The SLS rates could be a manifestation of confirmation bias, or halo effect, by the CCC resulting from generalizing performance scores. For 6% of all residents, there are SLS ratings. Straight line scoring is more prevalent in a subset of programs, with approximately 20% of programs reporting 10% or more ratings using SLS, and for a small percentage of programs, more than half of all ratings were SLS. Given the opportunity to identify residents who are lagging in competency acquisition, it is in the program's interest to accurately rate their residents.
This study has limitations. It is descriptive and does not provide any information on why SLS ratings exist. The total number of residents in EM programs for spring 2016 is greater than it was in the fall. It is conceivable that the difference could be from residents who transferred into EM during the academic year, but we cannot determine with any confidence why this difference in the total number of residents exists. In any case, the difference does not appear to have had an impact on the analyses of results. We did not evaluate the effect of a single SLS rating has on resident assessment or set a predetermined threshold for an acceptable degree, if any, of SLS. The results of this study are not generalizable to other specialties. The EM Milestones are unique in the manner in which they were developed and validated.
Future research could analyze the frequency of the same milestone rating for 1 subcompetency across a single EM residency class. It is conceivable that a CCC might expect residents to achieve specific subcompetency milestone ratings based primarily on their year of training. A qualitative study of programs that used SLS to a moderate-to-high degree would be a reasonable next step to understanding the reasons why CCCs use SLS. Future research also could examine the frequency of SLS ratings across specialties to heighten awareness of CCCs as to the extremely low likelihood that SLS could occur by chance, given a detailed assessment of resident performance. The EM training community also should continue to discuss the impact of SLS for resident assessment.
The frequency of SLS was low as most residency programs did not submit any SLS ratings but was much higher than statistically probable. SLS ratings were more prevalent for first- and final-year residents.

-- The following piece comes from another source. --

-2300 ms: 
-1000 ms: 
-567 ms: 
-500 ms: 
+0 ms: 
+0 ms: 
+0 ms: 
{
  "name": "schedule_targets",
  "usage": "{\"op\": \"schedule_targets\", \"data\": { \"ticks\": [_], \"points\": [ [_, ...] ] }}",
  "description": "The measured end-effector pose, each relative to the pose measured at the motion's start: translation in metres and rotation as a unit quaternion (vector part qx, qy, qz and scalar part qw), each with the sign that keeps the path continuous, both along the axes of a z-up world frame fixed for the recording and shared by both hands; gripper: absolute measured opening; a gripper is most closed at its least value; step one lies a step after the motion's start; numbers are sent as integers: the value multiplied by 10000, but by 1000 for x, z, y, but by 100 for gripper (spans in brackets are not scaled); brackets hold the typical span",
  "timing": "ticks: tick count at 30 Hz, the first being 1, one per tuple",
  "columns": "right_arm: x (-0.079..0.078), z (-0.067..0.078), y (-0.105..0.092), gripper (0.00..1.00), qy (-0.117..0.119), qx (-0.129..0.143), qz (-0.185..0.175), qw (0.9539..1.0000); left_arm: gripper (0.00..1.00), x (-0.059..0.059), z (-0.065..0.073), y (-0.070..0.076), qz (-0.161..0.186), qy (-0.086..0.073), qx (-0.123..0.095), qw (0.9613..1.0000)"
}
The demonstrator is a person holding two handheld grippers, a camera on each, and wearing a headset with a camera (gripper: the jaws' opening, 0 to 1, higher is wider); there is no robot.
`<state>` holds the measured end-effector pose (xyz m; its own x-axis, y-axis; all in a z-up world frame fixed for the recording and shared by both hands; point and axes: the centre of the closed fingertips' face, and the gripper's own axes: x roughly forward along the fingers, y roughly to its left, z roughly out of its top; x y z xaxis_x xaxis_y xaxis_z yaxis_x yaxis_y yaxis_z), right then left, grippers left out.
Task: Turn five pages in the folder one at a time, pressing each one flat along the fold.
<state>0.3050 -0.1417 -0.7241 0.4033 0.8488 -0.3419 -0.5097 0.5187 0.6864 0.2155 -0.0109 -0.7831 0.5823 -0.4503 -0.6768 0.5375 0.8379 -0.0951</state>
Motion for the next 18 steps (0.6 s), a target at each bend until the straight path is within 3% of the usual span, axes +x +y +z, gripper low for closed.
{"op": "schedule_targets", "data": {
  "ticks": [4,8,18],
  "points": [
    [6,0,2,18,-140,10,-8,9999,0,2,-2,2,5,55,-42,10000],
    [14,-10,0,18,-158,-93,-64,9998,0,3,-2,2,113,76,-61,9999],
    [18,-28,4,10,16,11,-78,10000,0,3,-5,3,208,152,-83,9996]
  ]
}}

Funding: The authors report no external funding source for this study.
Conflict of interest: Drs Beeson, Counselman, and Muelleman are directors for the American Board of Emergency Medicine. Drs Hamstra, Yamazaki, and Holmboe are employed by the Accreditation Council for Graduate Medical Education. Dr Shayne is the Chair of the Residency Review Committee for Emergency Medicine. Drs Barton and Reisdorff are employed by the American Board of Emergency Medicine. None of the investigators received financial compensation for the reported activity.
The authors would like to thank Ms Frances Spring for her assistance with the manuscript.